Brasil 2014 has been also been a windfall for building contractors.  The cost of the national stadium in Brasilia alone, which has hosted a handful of matches, ran over by almost $600 million. The most bizarre building is perhaps the Arena Amazonia built at a cost of $300 million in Manaus. Once the World Cup is over these useless buildings become an expensive liability for local authorities and no-one will remember why they were built. In total the Brazilian Government has spent about $15 billion on buildings and infrastructure for the 2104 World Cup—with poor communities being the most affected by disruption and eviction. 
 
As the official world body governing international football, FIFA decides where the great circus goes in future. FIFA has followed the smell of money all the way to Qatar for the 2022 World Cup. Qatar is a small country run by an obscenely wealthy oligarchy and has no football culture or history. The country has less than 300,000 citizens but almost 1.5 million migrant workers from the Indian subcontinent and the Far East who do the menial work and will build the 2022 World Cup infrastructure. These workers are practically bonded labor working under brutal, often fatally dangerous, conditions. Since 2010 about 1,000 Nepalese and Indians have died at work sites—some related to World Cup 2022 projects—from heat and dangerous conditions.  FIFA is a sophisticated, international body with a membership greater than the UN and cannot possibly claim ignorance of Qatar’s inhumane labor practices when the decision was made to grant the 2022 tournament to Qatar. As if this is not enough to revoke the decision, allegations that bribes were paid by Qatar to FIFA officials to secure the 2022 World Cup are currently under investigation.   
 
Brazil: capitalism and resistance
Brazil was to be the perfect venue for the 2014 World Cup for FIFA to salvage its tattered reputation.

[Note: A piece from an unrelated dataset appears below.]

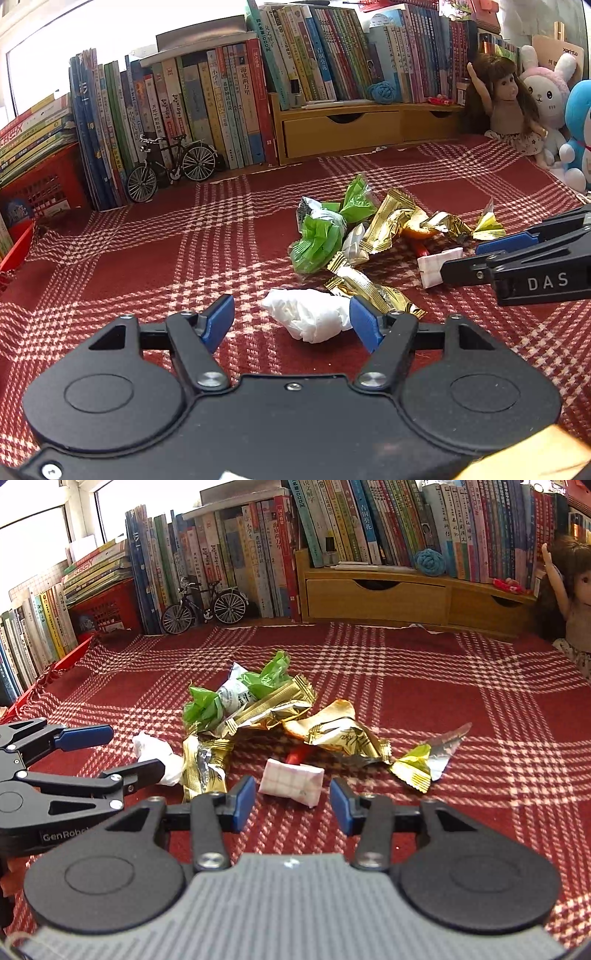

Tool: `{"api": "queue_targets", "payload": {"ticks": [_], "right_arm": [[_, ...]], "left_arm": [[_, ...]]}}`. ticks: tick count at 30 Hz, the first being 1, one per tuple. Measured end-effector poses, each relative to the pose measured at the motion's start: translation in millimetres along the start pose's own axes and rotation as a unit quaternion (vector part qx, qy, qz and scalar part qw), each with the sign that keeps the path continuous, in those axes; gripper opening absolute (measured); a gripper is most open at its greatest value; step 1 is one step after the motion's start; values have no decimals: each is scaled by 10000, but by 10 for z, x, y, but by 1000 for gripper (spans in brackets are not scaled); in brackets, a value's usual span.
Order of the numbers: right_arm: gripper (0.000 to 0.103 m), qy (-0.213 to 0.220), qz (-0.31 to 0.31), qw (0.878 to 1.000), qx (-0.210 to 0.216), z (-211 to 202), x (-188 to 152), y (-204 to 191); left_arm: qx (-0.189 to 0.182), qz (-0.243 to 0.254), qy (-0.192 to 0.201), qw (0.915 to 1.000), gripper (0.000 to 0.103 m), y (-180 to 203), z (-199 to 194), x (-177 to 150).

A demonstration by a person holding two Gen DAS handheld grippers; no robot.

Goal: Collect trash
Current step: 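Grasp the white tissue with the left tool while the right tool grasps the pink-white packet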

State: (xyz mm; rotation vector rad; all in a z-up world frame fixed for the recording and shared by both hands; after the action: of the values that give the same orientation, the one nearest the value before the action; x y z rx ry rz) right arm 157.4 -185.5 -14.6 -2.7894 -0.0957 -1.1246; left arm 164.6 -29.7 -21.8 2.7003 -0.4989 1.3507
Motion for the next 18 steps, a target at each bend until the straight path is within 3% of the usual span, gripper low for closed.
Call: {"api": "queue_targets", "payload": {"ticks": [5,10,18], "right_arm": [[56,-87,-14,10000,-28,125,18,-43],[56,-174,-15,9998,-85,237,21,-48],[55,-178,-126,9997,-145,318,19,-92]], "left_arm": [[-41,42,54,10000,72,32,59,13],[81,258,-35,9996,73,77,178,-28],[-14,357,53,9993,71,148,224,-32]]}}
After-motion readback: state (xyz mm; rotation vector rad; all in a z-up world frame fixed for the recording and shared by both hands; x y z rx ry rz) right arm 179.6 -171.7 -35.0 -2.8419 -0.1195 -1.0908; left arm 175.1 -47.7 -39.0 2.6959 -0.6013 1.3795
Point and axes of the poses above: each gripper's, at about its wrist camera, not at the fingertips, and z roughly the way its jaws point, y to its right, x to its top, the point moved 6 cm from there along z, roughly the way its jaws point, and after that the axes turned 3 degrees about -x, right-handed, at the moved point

How could the World Cup fail in a country sold to the world for decades as a happy land of sun and soccer and where race and color are merely incidental? How could the World Cup fail in the land of Pele, Garrincha and Zico?    
 
Brazilian president Dilma Rousseff promised a “World Cup without racism,” but Brazil is a race-based casteocracy with levels of inequality to match those of the US, Mexico and India. The poor are overwhelmingly black and cannot even afford to buy tickets to watch their national team at the World Cup. Those who labored on the new stadiums better have access to a television.
 
But people refused to be seduced by football and grew angry at the state of their lives. During the Confederations Cup—a money-spinning warm up to the 2014 World Cup—the largest mass protests since 1992 broke out, leaving red-faced FIFA and Brazilian ministers scrambling. One million Brazilians—black and white, poor or about to be—came out the streets of Rio and Sao Paulo and a hundred other cities and towns and demanded change. There was a blast of fury over everything—transport cost hikes, official corruption, FIFA, the expense of the 2014 World Cup and the 2016 Olympics cost.
 
Days before the World Cup started subway workers in Sao Paolo went on strike; as union president Altino Melo dos Praserres said, “we see that there’s money for the tournament but not for the workers.” The Brazilian state responded viciously, with riot police and legal fines. There have also been strikes from airport workers, bus drivers and teachers, and protests demanding social housing and free public transit.
 
FIFA symbolizes the rule of the 1%, which exploits and displaces people for corporate profits, backed by state repression. But the Brazilian protests are part of series of global revolts against austerity, which can reclaim the beautiful game from capitalist control.